# 4" Loudspeaker cavity design



## The Mang (Dec 4, 2013)

I am in need of assistance getting started on building a cavity for a Quam 4" speaker (Model #4C3Z8OT) http://www.quamspeakers.com/client-control/documents/techspec/QUAM_0204_GENERALPURPOSE.pdf


This link is the only information I have on the speaker. I called Quam and they had no further data to provide.
For my design, the speaker must be covered front and back with side ports. Wanting to produce 100db. I have looked for box design calculators and they all require much more information than what I currently have. 
Any suggestions for where I could begin???


----------



## Mike P. (Apr 6, 2007)

That is an intercom/public address speaker.

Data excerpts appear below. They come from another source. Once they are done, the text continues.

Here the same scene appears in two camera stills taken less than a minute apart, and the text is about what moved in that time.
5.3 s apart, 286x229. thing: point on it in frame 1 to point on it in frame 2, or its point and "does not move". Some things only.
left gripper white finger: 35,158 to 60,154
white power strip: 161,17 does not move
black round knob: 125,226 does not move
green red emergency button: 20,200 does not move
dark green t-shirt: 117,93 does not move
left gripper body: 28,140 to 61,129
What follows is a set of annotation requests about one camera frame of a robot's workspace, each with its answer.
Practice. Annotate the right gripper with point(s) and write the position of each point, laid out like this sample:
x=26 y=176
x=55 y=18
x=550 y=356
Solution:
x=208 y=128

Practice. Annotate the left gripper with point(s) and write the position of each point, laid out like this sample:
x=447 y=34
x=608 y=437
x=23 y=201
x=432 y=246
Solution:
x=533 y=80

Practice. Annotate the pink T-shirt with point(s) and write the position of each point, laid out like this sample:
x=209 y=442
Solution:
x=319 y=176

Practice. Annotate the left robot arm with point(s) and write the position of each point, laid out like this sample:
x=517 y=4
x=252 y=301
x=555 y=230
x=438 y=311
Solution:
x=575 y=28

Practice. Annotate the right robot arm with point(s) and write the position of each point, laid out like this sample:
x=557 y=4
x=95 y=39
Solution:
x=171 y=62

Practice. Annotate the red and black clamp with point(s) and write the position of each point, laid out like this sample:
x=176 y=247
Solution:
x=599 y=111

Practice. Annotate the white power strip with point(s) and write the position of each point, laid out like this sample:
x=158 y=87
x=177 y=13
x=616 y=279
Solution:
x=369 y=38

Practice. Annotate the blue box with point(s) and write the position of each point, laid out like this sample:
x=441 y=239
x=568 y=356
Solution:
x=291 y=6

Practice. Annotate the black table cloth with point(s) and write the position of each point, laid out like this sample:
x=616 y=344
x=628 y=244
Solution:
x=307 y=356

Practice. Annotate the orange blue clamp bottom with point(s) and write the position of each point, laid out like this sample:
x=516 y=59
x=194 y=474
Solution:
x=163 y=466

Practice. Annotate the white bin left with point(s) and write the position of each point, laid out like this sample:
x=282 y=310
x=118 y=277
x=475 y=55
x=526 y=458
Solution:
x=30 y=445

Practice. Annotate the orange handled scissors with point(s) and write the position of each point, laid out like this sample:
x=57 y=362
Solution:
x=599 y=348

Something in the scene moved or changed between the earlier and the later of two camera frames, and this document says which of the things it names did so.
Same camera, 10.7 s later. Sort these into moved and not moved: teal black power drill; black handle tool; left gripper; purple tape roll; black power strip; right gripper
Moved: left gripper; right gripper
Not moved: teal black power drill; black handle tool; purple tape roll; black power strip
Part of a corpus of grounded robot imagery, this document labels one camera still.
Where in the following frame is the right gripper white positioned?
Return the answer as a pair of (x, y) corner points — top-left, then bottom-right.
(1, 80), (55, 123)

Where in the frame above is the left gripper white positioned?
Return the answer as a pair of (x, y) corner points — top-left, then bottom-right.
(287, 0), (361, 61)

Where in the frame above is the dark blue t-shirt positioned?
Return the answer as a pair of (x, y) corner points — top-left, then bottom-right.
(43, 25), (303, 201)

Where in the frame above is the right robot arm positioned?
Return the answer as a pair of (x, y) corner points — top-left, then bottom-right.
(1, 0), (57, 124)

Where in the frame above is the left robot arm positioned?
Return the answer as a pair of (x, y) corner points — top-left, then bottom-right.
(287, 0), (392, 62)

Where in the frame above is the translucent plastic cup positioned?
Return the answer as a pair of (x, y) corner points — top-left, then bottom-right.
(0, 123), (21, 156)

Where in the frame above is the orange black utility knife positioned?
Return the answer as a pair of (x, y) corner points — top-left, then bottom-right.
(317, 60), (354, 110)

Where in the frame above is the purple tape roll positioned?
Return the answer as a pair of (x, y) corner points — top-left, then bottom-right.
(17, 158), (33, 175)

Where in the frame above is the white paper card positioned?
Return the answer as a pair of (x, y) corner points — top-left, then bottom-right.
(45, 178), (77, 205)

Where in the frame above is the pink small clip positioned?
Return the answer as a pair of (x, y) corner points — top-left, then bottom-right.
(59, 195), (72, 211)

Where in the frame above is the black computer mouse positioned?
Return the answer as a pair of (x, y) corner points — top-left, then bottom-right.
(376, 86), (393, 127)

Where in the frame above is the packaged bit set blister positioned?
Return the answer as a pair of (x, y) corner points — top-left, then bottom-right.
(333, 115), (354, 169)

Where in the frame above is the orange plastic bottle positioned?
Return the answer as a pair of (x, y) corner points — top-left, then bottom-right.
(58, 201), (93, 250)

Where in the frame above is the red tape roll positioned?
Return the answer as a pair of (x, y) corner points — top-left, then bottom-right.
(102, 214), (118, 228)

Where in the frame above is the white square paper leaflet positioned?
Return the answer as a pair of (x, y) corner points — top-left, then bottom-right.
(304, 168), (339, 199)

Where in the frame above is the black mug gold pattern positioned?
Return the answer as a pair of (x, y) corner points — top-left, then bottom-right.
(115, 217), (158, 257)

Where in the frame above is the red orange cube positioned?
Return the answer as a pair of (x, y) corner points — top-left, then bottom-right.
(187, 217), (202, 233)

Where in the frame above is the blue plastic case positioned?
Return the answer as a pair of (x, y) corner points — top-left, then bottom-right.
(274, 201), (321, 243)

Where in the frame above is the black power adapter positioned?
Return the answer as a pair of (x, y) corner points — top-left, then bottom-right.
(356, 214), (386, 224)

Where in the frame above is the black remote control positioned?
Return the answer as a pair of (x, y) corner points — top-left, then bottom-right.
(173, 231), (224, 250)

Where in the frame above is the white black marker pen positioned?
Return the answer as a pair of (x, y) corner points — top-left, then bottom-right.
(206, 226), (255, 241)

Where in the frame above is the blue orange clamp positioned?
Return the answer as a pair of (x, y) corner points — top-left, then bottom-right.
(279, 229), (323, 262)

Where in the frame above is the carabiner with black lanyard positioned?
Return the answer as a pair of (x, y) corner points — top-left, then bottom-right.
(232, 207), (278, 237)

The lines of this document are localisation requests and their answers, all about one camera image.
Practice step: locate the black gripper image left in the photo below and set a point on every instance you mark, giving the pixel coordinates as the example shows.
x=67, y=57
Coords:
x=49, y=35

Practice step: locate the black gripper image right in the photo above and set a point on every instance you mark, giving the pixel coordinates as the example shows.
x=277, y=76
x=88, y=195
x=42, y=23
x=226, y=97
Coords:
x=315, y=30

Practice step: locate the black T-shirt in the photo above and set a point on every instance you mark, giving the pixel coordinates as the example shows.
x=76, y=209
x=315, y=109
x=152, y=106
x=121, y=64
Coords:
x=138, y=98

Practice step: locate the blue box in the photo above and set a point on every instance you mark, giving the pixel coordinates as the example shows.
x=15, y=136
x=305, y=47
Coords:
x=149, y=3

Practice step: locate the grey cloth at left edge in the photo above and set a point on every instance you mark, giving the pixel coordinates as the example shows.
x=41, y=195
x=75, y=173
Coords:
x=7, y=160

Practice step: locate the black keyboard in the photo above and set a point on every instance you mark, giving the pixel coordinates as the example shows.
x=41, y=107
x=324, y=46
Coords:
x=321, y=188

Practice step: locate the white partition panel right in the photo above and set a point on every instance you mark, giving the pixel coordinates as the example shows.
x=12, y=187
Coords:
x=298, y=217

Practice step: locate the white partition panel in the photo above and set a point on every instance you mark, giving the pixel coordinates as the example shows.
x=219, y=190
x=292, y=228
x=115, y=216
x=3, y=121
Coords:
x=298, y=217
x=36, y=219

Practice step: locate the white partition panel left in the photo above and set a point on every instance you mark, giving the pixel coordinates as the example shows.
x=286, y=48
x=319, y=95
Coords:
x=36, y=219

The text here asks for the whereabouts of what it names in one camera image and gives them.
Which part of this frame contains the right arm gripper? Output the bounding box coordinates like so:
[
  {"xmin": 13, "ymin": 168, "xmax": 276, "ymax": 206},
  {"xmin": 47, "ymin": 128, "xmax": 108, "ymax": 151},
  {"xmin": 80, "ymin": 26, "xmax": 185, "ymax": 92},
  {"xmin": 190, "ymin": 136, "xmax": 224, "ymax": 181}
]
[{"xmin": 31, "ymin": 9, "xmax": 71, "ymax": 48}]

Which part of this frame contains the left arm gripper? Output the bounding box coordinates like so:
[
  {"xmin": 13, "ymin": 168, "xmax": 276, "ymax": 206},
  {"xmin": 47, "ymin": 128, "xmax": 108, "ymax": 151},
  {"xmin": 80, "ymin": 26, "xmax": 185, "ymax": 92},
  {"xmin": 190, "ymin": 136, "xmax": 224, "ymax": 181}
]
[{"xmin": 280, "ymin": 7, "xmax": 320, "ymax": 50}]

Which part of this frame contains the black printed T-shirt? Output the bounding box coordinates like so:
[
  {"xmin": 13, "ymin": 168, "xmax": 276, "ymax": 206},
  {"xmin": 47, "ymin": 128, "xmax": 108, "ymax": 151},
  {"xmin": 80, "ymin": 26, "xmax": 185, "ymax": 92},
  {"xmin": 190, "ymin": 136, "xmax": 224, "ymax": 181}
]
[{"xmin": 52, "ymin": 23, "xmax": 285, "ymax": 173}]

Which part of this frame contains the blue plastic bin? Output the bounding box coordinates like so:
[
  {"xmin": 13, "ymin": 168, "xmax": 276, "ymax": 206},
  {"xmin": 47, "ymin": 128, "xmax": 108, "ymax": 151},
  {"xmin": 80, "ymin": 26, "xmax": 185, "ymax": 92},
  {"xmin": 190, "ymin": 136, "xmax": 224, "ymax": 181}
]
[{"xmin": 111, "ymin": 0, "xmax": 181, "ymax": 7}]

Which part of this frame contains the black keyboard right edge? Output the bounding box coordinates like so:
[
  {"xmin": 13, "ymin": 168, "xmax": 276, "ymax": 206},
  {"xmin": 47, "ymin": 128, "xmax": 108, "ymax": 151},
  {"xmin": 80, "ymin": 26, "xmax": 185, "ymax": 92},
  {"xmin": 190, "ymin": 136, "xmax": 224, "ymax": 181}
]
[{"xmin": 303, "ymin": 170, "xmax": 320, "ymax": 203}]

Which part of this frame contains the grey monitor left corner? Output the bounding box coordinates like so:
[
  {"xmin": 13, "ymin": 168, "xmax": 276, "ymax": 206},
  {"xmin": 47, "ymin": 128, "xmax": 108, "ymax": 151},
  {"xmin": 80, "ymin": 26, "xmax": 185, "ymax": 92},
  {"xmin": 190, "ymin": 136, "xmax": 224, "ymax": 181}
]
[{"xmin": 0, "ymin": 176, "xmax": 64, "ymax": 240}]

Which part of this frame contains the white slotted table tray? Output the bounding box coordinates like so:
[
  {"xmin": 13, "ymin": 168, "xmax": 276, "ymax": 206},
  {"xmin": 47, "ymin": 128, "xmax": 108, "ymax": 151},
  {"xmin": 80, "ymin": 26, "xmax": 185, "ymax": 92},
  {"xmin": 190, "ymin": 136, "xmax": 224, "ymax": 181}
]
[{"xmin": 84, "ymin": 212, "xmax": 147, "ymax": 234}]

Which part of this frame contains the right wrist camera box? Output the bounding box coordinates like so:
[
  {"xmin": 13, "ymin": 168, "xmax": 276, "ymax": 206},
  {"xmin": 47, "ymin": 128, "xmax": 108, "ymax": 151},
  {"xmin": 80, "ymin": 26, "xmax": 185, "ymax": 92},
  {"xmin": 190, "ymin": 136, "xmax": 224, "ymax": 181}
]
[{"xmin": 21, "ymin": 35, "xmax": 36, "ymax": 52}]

http://www.wheelock-products.com/Surface-Mount-Menu-Board-Speaker-System-By-Quam.aspx

Without knowing the parameters of the driver it is impossible to say what the optimum internal net volume is required.


----------



## The Mang (Dec 4, 2013)

12-15 Watts
100db at 1kHz and 1 meter


----------



## Mike P. (Apr 6, 2007)

It is the T/S parameters that are needed. Fs, Qes, Qts, Qms, BL, Sd, Re, Xmax etc. With those we can create a driver file and model it in a program like WinISD to see what is required.


----------



## Odougbo (Oct 16, 2011)

That would be hard to work with, check this company, they have a lot of speakers, very inexpensive: 
http://www.mcmelectronics.com/browse/Woofers/0000000255


----------



## The Mang (Dec 4, 2013)

Okay, I chose a new speaker that supplied the t/s parameters... most of them. Misco DC4WI
I have downloaded winISD and have gone through the tutorial forum on this website. The parameters I was able to input are: Qts, Qms, Qes, Re, Fs, Re, and Sd, and then the physical dimensions. When I try to use my driver a dialogue box displays "Floating point division by zero". From other blogs I am interpreting that as a mistyped parameter on my part... or not enough data entered. I have triple checked and my input is good. From the winISD tutorial I am assuming I need "BL"? I have been researching how to calculate this parameter and am not coming up with much... suggestions?


----------



## Mike P. (Apr 6, 2007)

Upload the driver file so we can have a look.


----------



## Paulcet (Jun 18, 2013)

I think the real question is: What do you want to do?


----------



## The Mang (Dec 4, 2013)

View attachment Misco Model # DC4WI-2.wdr


Find optimal box dimensions...

Also, when I have my driver selected in the new project window and have "Show driver parameters" box checked, the parameters shown are not the parameters I input..?


----------



## Mike P. (Apr 6, 2007)

Your driver file is corrupt, delete it. 

I'll attempt to make a file. I'll need the Sd and Vas if you have it.


----------